== EXERCISE GOAL ==
Report back every line in the data that includes the string "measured".

"""

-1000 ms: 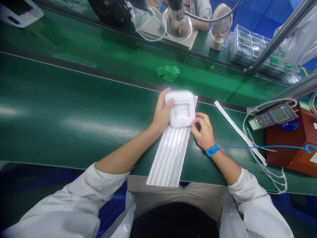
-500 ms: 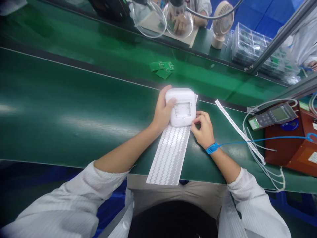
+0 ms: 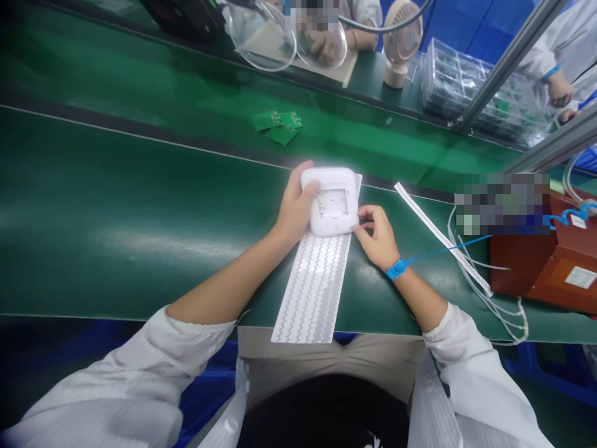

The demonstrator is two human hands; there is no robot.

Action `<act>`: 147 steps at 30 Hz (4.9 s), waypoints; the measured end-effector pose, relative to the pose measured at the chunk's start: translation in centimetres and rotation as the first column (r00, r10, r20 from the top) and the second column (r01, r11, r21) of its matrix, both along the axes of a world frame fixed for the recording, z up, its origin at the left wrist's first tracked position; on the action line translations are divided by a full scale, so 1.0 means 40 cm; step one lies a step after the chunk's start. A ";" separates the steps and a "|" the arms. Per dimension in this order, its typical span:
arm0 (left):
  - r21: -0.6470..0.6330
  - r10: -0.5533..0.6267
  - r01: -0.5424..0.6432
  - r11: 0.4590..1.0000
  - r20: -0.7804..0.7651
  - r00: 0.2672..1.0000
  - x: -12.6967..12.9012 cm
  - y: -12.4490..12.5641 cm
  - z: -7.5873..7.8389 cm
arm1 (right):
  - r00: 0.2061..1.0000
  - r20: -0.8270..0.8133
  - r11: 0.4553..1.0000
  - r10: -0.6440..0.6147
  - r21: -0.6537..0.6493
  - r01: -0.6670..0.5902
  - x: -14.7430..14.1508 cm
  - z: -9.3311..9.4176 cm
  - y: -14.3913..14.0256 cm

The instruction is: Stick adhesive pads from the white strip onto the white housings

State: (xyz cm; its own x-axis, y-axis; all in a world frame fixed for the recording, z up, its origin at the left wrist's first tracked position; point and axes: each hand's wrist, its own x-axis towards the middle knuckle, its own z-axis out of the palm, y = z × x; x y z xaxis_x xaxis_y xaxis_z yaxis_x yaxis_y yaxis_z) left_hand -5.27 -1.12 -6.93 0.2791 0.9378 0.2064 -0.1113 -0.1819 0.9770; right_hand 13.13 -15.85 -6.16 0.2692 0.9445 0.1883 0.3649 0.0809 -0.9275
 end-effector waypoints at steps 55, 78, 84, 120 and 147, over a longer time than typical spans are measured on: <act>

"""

== EXERCISE ANSWER ==
Action `<act>`: 147 steps at 30 Hz (4.9 s), waypoints; the measured end-effector pose, relative to the pose measured at the chunk's start: translation in centimetres and rotation as the first column (r00, r10, r20 from the top) and the second column (r01, r11, r21) of its matrix, both along the axes of a world frame fixed for the recording, z up, its origin at the left wrist's first tracked position; on the action line translations are divided by a full scale, so 1.0 means 40 cm; step one lies a step after the chunk's start. A ";" separates the steps and a "|" the arms. Per dimension in this order, its typical span:
 end-effector waypoints at steps 55, 78, 84, 120 and 147, over a longer time than typical spans are measured on: <act>

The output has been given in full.